According to Brand(1997),the whole concept of appropriations, seems to consider consumption of architecture as something very deliberate and as a physical act of resisting the imposed plan or order which specific architectures could have in mind or may represent to people in society . This sort of takes that particular routine, on daily basis and at some times it is unintentional, the kind of resistance that is embedded within various architects and the occupants that are discussed in the first part .What creates a links among the various studies and the varying voices that are discussed in the lived space. In the case of appropriations, life cannot simply be about drifting with it but creating meaning to it. This basically, needs both awareness and understanding the conditions in which an individual lives and a desire to freely comment on them. The architectural and artistic appropriations that are discussed here are often not just culturally but politically subversive. Be it in the well to do suburbs, the slums or places with middle class kind of lifestyles architecture is consumed and loved by all (Paddison and McCann 2012).

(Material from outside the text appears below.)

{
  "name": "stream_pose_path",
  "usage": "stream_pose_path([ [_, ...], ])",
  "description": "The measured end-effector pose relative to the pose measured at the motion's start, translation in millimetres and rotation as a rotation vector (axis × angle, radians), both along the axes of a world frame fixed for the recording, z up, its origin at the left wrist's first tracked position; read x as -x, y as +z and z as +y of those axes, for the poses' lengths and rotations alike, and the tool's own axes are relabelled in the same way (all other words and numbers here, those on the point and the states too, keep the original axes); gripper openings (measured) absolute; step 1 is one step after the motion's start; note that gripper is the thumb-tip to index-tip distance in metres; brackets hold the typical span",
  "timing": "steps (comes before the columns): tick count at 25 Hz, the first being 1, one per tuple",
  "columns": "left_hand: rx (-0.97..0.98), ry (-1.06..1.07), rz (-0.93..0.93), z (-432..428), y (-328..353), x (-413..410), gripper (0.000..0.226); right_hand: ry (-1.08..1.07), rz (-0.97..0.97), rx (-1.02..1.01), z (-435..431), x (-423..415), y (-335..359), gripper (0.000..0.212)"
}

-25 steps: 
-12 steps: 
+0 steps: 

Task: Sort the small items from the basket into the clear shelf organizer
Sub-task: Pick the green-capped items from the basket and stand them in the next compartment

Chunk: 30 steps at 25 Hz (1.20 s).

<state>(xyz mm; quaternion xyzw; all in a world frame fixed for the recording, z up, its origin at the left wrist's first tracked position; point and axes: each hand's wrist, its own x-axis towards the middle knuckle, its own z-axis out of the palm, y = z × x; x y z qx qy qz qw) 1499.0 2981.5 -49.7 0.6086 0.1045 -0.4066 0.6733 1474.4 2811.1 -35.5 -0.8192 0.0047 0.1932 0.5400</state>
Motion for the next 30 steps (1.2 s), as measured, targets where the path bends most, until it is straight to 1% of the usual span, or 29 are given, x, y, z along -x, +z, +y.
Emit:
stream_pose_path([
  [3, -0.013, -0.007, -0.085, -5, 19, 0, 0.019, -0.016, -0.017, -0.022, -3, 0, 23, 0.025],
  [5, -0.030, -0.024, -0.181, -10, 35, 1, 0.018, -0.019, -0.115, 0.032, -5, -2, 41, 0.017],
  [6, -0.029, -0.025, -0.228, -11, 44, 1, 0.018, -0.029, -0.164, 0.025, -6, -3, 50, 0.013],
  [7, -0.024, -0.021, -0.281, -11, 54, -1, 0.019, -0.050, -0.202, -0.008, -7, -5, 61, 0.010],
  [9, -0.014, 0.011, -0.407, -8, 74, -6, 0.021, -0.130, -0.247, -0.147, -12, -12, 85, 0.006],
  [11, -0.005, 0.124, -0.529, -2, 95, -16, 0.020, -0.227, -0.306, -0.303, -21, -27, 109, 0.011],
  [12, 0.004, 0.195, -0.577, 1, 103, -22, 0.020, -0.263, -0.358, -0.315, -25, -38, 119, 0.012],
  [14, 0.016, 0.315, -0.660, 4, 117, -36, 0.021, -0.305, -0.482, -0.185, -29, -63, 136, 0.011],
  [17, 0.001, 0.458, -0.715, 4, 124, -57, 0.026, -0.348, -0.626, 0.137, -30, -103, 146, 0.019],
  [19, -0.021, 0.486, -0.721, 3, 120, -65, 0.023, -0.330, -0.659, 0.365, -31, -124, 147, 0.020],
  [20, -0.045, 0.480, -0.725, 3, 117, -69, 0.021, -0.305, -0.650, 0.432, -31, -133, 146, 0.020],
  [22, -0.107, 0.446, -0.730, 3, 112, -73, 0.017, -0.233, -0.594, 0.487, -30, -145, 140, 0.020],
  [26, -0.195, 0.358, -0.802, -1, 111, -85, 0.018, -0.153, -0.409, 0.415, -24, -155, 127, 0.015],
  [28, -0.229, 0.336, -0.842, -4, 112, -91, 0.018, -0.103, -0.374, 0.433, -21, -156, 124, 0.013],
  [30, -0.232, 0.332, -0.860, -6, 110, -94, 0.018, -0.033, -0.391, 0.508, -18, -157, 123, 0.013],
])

Interpretations always seem to take a totally different approach away from the direct, close physical relationship which individuals develop with their homes and buildings that is addressed in the first and second part, because it deals with not just the interpretation but re-interpretation, on architecture as a vital process and aspect of cultural consumption (During,1999). Starting with the very immediate and basic to the extremely critical and intellectualized , the whole concept of architecture is increasingly and continuously getting interpreted again and again ,being read repeatedly and getting manifested by individuals who are vey passionate together with groups that are dedicated to not just cultural but artistic practices. An ever increasing and changing number of creative artists like filmmakers, writers, photographers, critics and academicians seem to be so engrossed with the process of architecture consumption since they have picked upon architecture as a vital part of their lives and work. The consumption of architecture needs to be embraced by all for it is one of the very interesting areas of art. Architecture is and has always been part and parcel of our lives. Without appreciating and embracing it, we will be running away from ourselves.